TASK BRIEF: None of the pictures should be copied, though every line of the listing must be printed exactly.

----- INFORMATION SUPPLIED -----

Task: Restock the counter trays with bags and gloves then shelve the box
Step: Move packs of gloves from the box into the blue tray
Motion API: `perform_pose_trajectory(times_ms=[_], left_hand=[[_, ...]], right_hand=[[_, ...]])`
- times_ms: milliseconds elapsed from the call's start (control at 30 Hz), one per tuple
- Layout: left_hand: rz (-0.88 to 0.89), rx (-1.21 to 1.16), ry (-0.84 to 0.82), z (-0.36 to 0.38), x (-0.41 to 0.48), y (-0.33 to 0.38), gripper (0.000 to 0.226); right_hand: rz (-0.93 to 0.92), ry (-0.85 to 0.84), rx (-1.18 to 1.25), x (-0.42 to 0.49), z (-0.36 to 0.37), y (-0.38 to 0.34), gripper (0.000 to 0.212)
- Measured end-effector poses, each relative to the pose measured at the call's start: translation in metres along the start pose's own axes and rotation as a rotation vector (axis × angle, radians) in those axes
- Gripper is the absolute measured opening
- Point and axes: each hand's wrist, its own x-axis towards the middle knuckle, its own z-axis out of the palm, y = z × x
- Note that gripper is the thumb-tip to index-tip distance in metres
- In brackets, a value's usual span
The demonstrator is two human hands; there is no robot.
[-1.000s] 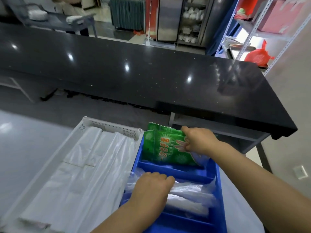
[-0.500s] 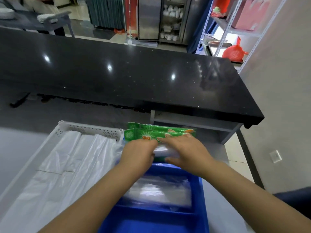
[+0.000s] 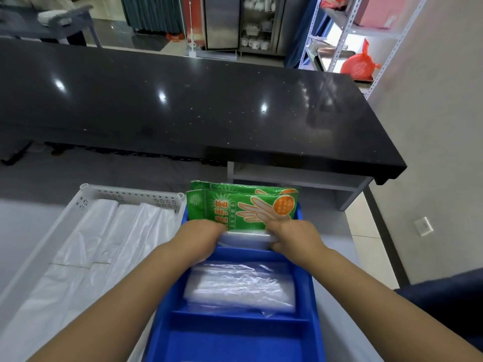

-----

WRITTEN ANSWER:
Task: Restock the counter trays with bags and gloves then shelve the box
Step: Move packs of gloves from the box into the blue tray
Motion API: `perform_pose_trajectory(times_ms=[_], left_hand=[[_, ...]], right_hand=[[_, ...]])`
- times_ms: milliseconds elapsed from the call's start (control at 30 Hz), one per tuple
- Layout: left_hand: rz (-0.88 to 0.89), rx (-1.21 to 1.16), ry (-0.84 to 0.82), z (-0.36 to 0.38), x (-0.41 to 0.48), y (-0.33 to 0.38), gripper (0.000 to 0.226); right_hand: rz (-0.93 to 0.92), ry (-0.85 to 0.84), rx (-1.18 to 1.25), x (-0.42 to 0.49), z (-0.36 to 0.37), y (-0.38 to 0.34), gripper (0.000 to 0.212)
- Measured end-effector poses, each relative to the pose measured at the call's start: translation in metres along the start pose's own axes and rotation as a rotation vector (axis × angle, radians) in those axes
- Gripper is the absolute measured opening
- Point and axes: each hand's wrist, its own x-axis towards the middle knuckle, its own z-axis out of the palm, y = z × x
- Note that gripper is the thumb-tip to index-tip distance in metres
- In brackets, a value's usual span
The demonstrator is two human hands; there is no robot.
[-1.000s] 
[-0.500s] 
[+0.000s] 

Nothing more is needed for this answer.